2014年初旬から世界中でDNSサーバに対するDDoS攻撃が多く報告されています。DDoS等の攻撃を受けた場合、攻撃がどこから行われたのか特定する必要があります。攻撃時にログを確認することで原因の特定ができるため、ログの取得・管理は必要不可欠になってきました。

多くのDNSサーバではクエリログを取得する設定を行うことが可能です。クエリログの出力設定をすることで、DNSサーバに対してどこからどのような問い合わせがあり、DNSサーバがどのような返答をしたのかをログに保存しておくことができます。

クエリログを取得しておくと、DDoS等の攻撃を受けた場合、攻撃の特定に有効です。例えば、ランダムなサブドメインを含んだホスト名の問い合わせを大量に行うといった攻撃を受けた場合、クエリログから問い合わせされているホスト名を特定することができます。

しかし、DNSサーバにクエリログ取得の設定を行うと、その処理負荷により本来のDNSサービスに影響を与えることが懸念され、実際にはクエリログは取得できていないことが多く見られます。それは、クエリの文字列への変換や、ログメッセージをファイルに書き込む際に負荷がかかるためです。さらに、DNSクエリログ取得の設定を行ったとしても、そのログの数や量が莫大になることが予想され、莫大なログの中から素早く特定のログを検索をすることが課題となります。

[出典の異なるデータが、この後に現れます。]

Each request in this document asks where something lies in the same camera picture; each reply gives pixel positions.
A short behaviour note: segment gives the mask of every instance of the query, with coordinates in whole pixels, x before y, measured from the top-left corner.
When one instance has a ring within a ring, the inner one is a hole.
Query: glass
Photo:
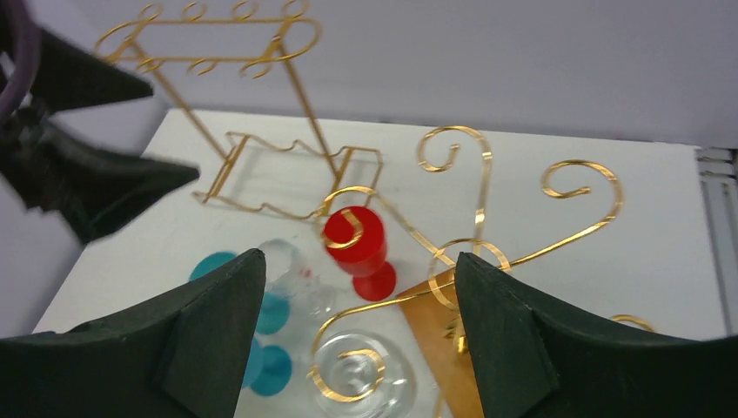
[[[397,285],[397,274],[387,262],[385,228],[379,215],[363,206],[335,212],[323,228],[324,246],[341,270],[352,277],[362,299],[386,299]]]
[[[343,331],[329,338],[315,354],[325,384],[345,396],[365,393],[376,381],[378,364],[366,354],[373,350],[384,363],[384,378],[377,388],[358,401],[334,401],[323,395],[312,377],[308,378],[312,397],[329,417],[401,418],[410,412],[417,393],[417,382],[410,363],[389,340],[358,331]]]
[[[310,314],[316,320],[325,320],[332,315],[336,289],[320,283],[320,277],[310,268],[305,255],[296,246],[284,239],[270,239],[259,245],[258,249],[266,257],[267,305],[278,304],[278,300],[305,298]]]

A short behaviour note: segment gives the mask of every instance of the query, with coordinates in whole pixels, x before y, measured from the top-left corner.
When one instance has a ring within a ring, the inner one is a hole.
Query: gray wall
[[[71,0],[102,34],[150,0]],[[262,0],[262,16],[285,0]],[[189,0],[159,0],[178,17]],[[209,0],[228,16],[234,0]],[[319,115],[738,145],[735,0],[313,0],[297,60]],[[154,53],[257,52],[271,29],[147,29]],[[288,42],[297,47],[295,32]],[[297,114],[284,73],[166,72],[200,107]]]
[[[68,0],[36,0],[37,19],[91,47],[97,31]],[[157,99],[66,112],[57,120],[93,144],[141,151],[164,116]],[[29,333],[82,251],[56,214],[26,213],[0,178],[0,337]]]

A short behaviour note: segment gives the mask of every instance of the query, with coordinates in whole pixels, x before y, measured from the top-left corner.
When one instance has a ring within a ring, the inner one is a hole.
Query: clear glass base
[[[326,416],[357,418],[401,418],[407,416],[415,401],[415,375],[399,348],[383,337],[358,331],[335,334],[315,355],[320,374],[329,388],[346,396],[356,396],[368,390],[377,378],[377,365],[363,354],[341,358],[347,351],[371,349],[385,363],[385,377],[376,390],[355,402],[339,402],[324,397],[312,378],[307,384],[310,393]]]
[[[321,324],[335,314],[336,288],[329,285],[316,284],[307,290],[307,306],[316,321]]]

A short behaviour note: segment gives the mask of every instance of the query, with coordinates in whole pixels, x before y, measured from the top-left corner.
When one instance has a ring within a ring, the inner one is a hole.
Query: clear glass
[[[389,340],[372,333],[343,331],[323,344],[315,355],[320,374],[332,390],[347,396],[364,393],[376,380],[377,365],[363,355],[340,354],[369,348],[385,363],[385,378],[371,394],[355,402],[338,402],[324,397],[311,378],[310,393],[326,416],[357,418],[401,418],[410,412],[417,394],[417,382],[410,363]]]
[[[296,246],[284,239],[270,239],[258,249],[266,257],[266,292],[287,300],[305,298],[316,320],[326,320],[333,314],[336,289],[320,283],[320,277]]]

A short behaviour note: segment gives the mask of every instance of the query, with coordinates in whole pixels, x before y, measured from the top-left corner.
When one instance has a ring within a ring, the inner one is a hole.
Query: gold wire wine rack
[[[331,147],[325,140],[325,135],[320,128],[318,118],[315,116],[315,110],[312,108],[310,100],[307,97],[307,93],[305,92],[305,87],[300,81],[298,72],[292,62],[295,57],[298,57],[310,50],[319,41],[322,34],[320,23],[312,18],[305,17],[305,13],[308,8],[308,0],[290,0],[282,6],[279,16],[257,17],[258,3],[246,0],[235,3],[231,8],[231,15],[228,18],[211,18],[206,16],[208,12],[206,4],[192,2],[187,4],[181,10],[180,18],[172,19],[163,18],[161,16],[164,11],[163,5],[149,4],[139,12],[138,18],[108,30],[108,32],[106,32],[96,42],[95,51],[100,55],[100,47],[108,38],[113,34],[118,34],[120,31],[127,30],[128,32],[124,36],[120,45],[111,54],[101,55],[101,57],[106,61],[115,64],[134,63],[137,71],[150,73],[176,106],[182,109],[185,116],[190,120],[190,122],[192,122],[194,127],[202,135],[203,139],[208,143],[213,151],[215,151],[222,159],[223,162],[218,174],[208,191],[193,193],[195,199],[202,204],[207,204],[211,200],[217,200],[240,211],[263,212],[264,209],[269,209],[270,211],[289,219],[300,220],[307,220],[315,214],[314,211],[306,214],[295,213],[283,207],[275,206],[269,202],[263,202],[258,206],[251,206],[222,194],[223,186],[231,176],[233,167],[244,153],[246,145],[250,143],[262,145],[266,149],[274,152],[290,152],[300,148],[313,156],[322,158],[332,175],[332,183],[329,193],[336,192],[340,188],[341,182],[346,174],[346,170],[355,154],[360,152],[372,154],[376,160],[376,170],[372,177],[370,187],[372,189],[376,188],[379,181],[379,175],[381,174],[382,167],[384,165],[381,153],[379,150],[374,148],[352,145],[344,145],[340,147],[337,152],[331,152]],[[285,45],[285,37],[290,28],[295,24],[306,24],[312,27],[313,37],[305,46],[296,49],[295,51],[289,51]],[[210,25],[213,27],[223,27],[226,25],[272,25],[276,30],[271,40],[267,43],[267,46],[263,49],[263,52],[253,57],[152,55],[144,49],[141,42],[138,40],[138,37],[146,28],[153,26],[193,27],[201,25]],[[318,149],[308,145],[305,141],[300,139],[294,139],[288,146],[279,146],[268,142],[257,135],[238,131],[229,131],[225,134],[227,145],[224,147],[215,139],[215,136],[211,133],[205,123],[203,123],[190,105],[187,104],[187,101],[182,97],[169,78],[161,71],[161,67],[164,64],[187,64],[187,73],[195,74],[196,76],[203,76],[204,74],[214,70],[220,64],[239,64],[240,67],[238,69],[238,74],[240,77],[244,77],[246,75],[246,71],[252,67],[260,66],[261,70],[252,76],[253,78],[260,78],[272,69],[272,65],[274,63],[281,63],[284,66],[285,72],[287,73],[292,88],[297,96],[299,106],[309,122],[313,136],[318,142]],[[370,201],[371,196],[367,198],[365,205],[369,205]]]

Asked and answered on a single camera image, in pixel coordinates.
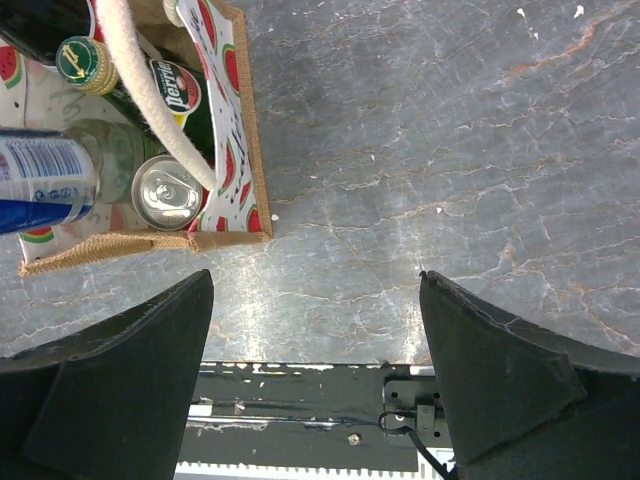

クエリログ取得時の負荷の軽減には、KnotDNSunboundなどのDNSサーバに実装されているdnstapの利用が有効です。dnstapを利用すると、DNSサーバはソケットにログ出力を行うだけとなり、DNSサーバの負担を軽減することができます。

デージーネットでは、Elasticsearchを使い、DNSサーバのクエリログを解析できる仕組みの提案を行っています。例えば、莫大な量のDNSサ―バのログからDNSサーバへの接続が多いIPアドレスを時間帯毎に表示するといったことが可能です。DNSサーバの構築時には、クエリログの取得、Elasticsearchを使った管理を検討してみてはいかがでしょうか。